Pair Corralation between BOS Better and Radcom

Given the investment horizon of 90 days BOS Better Online is expected to generate 0.97 times more return on investment than Radcom. However, BOS Better Online is 1.03 times less risky than Radcom. It trades about 0.04 of its potential returns per unit of risk. Radcom is currently generating about 0.03 per unit of risk.
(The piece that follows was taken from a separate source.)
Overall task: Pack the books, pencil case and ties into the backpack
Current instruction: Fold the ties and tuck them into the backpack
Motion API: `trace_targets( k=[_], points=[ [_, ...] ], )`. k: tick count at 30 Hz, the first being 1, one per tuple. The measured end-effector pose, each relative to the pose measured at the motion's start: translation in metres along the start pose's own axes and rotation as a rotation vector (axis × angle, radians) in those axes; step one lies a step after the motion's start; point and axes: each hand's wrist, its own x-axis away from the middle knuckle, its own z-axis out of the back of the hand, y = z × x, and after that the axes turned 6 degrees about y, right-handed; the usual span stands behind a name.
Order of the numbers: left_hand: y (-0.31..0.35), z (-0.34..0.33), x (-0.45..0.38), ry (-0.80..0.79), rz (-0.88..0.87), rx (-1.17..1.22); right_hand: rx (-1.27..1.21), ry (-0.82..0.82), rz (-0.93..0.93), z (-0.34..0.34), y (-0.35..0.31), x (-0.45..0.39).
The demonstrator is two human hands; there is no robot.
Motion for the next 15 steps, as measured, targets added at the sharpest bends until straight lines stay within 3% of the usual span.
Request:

If you would invest  258.00  in BOS Better Online on September 1, 2024 and sell it today you would earn a total of  81.00  from holding BOS Better Online or generate 31.4% return on investment over 90 days.
Time Period3 Months [change]
DirectionMoves Together 
StrengthStrong
Accuracy100.0%
ValuesDaily Returns

BOS Better Online  vs.  Radcom

 Performance 
       Timeline  
BOS Better Online 

Risk-Adjusted Performance

15 of 100

 
Weak
 
Strong
Good
Compared to the overall equity markets, risk-adjusted returns on investments in BOS Better Online are ranked lower than 15 (%) of all global equities and portfolios over the last 90 days. In spite of rather weak basic indicators, BOS Better exhibited solid returns over the last few months and may actually be approaching a breakup point.
Radcom 

Risk-Adjusted Performance

8 of 100

 
Weak
 
Strong
OK
Compared to the overall equity markets, risk-adjusted returns on investments in Radcom are ranked lower than 8 (%) of all global equities and portfolios over the last 90 days. In spite of very unfluctuating fundamental indicators, Radcom displayed solid returns over the last few months and may actually be approaching a breakup point.

BOS Better and Radcom Volatility Contrast

   Predicted Return Density   
       Returns  

Pair Trading with BOS Better and Radcom

The main advantage of trading using opposite BOS Better and Radcom positions is that it hedges away some unsystematic risk. Because of two separate transactions, even if BOS Better position performs unexpectedly, Radcom can make up some of the losses. Pair trading also minimizes risk from directional movements in the market. For example, if an entire industry or sector drops because of unexpected headlines, the short position in Radcom will offset losses from the drop in Radcom's long position.
The idea behind BOS Better Online and Radcom pairs trading is to make the combined position market-neutral, meaning the overall market's direction will not affect its win or loss (or potential downside or upside). This can be achieved by designing a pairs trade with two highly correlated stocks or equities that operate in a similar space or sector, making it possible to obtain profits through simple and relatively low-risk investment.
Check out your portfolio center.
Note that this page's information should be used as a complementary analysis to find the right mix of equity instruments to add to your existing portfolios or create a brand new portfolio. You can also try the Fundamentals Comparison module to compare fundamentals across multiple equities to find investing opportunities.